[[ PROVIDED DATA open ]]
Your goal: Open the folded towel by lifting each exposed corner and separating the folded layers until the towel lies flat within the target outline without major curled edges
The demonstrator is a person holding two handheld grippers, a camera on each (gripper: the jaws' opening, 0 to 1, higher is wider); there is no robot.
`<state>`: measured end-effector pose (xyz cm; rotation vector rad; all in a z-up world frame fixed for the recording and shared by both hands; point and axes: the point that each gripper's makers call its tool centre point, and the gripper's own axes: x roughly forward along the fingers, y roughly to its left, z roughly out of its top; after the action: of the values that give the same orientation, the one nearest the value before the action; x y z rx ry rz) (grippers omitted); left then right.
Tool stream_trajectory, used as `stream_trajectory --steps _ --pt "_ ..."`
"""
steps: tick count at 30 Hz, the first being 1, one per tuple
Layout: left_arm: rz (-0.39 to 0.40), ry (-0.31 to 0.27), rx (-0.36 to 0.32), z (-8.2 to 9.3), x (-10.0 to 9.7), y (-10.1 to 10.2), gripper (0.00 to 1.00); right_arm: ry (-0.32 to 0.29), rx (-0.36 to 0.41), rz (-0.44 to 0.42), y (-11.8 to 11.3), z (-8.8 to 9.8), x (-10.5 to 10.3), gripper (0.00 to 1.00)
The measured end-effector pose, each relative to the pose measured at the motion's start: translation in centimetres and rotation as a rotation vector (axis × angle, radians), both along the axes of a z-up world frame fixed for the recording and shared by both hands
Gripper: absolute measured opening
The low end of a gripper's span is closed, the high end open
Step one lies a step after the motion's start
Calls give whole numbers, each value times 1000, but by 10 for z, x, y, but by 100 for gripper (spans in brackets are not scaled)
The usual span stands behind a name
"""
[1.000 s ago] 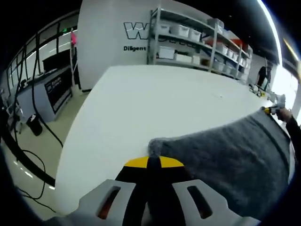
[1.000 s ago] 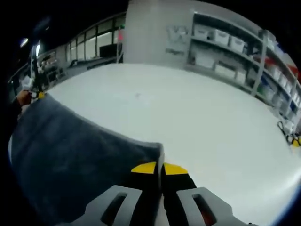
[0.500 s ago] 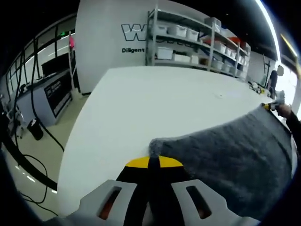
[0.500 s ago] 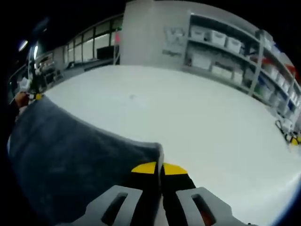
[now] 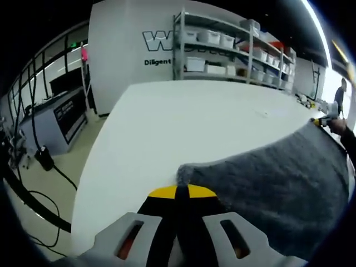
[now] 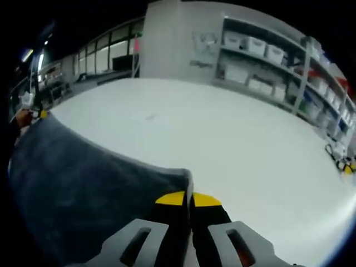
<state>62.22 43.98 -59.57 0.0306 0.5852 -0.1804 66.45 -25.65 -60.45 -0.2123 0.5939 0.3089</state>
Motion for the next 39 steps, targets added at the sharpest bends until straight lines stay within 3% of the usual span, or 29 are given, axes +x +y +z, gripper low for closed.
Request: stream_trajectory --steps 6,26,31,39 --pt "-8 1 21 -1 1 -12 2 -10 -16 -8 -3 1 6 0" --pt "-15 -3 21 -4 21 -18 2 -12 -33 -43 -10 1 41 0" --pt "-22 2 23 -6 39 -7 2 -9 -8 -81 -15 1 51 0" --pt "-29 -1 50 -7 58 2 2 -15 -43 -76 -13 3 61 0"
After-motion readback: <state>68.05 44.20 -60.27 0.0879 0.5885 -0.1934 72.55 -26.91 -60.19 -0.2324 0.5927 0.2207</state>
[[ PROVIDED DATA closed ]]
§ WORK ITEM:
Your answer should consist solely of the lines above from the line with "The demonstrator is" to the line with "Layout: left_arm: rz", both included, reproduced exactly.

§ RESULT OF THE EXERCISE:
The demonstrator is a person holding two handheld grippers, a camera on each (gripper: the jaws' opening, 0 to 1, higher is wider); there is no robot.
`<state>`: measured end-effector pose (xyz cm; rotation vector rad; all in a z-up world frame fixed for the recording and shared by both hands; point and axes: the point that each gripper's makers call its tool centre point, and the gripper's own axes: x roughly forward along the fingers, y roughly to its left, z roughly out of its top; after the action: of the values that give the same orientation, the one nearest the value before the action; x y z rx ry rz) (grippers omitted); left then right.
Tool stream_trajectory, used as `stream_trajectory --steps _ --pt "_ ..."`
"""
steps: tick count at 30 Hz, the first being 1, one per tuple
Layout: left_arm: rz (-0.39 to 0.40), ry (-0.31 to 0.27), rx (-0.36 to 0.32), z (-8.2 to 9.3), x (-10.0 to 9.7), y (-10.1 to 10.2), gripper (0.00 to 1.00); right_arm: ry (-0.32 to 0.29), rx (-0.36 to 0.41), rz (-0.44 to 0.42), y (-11.8 to 11.3), z (-8.8 to 9.8), x (-10.5 to 10.3), gripper (0.00 to 1.00)

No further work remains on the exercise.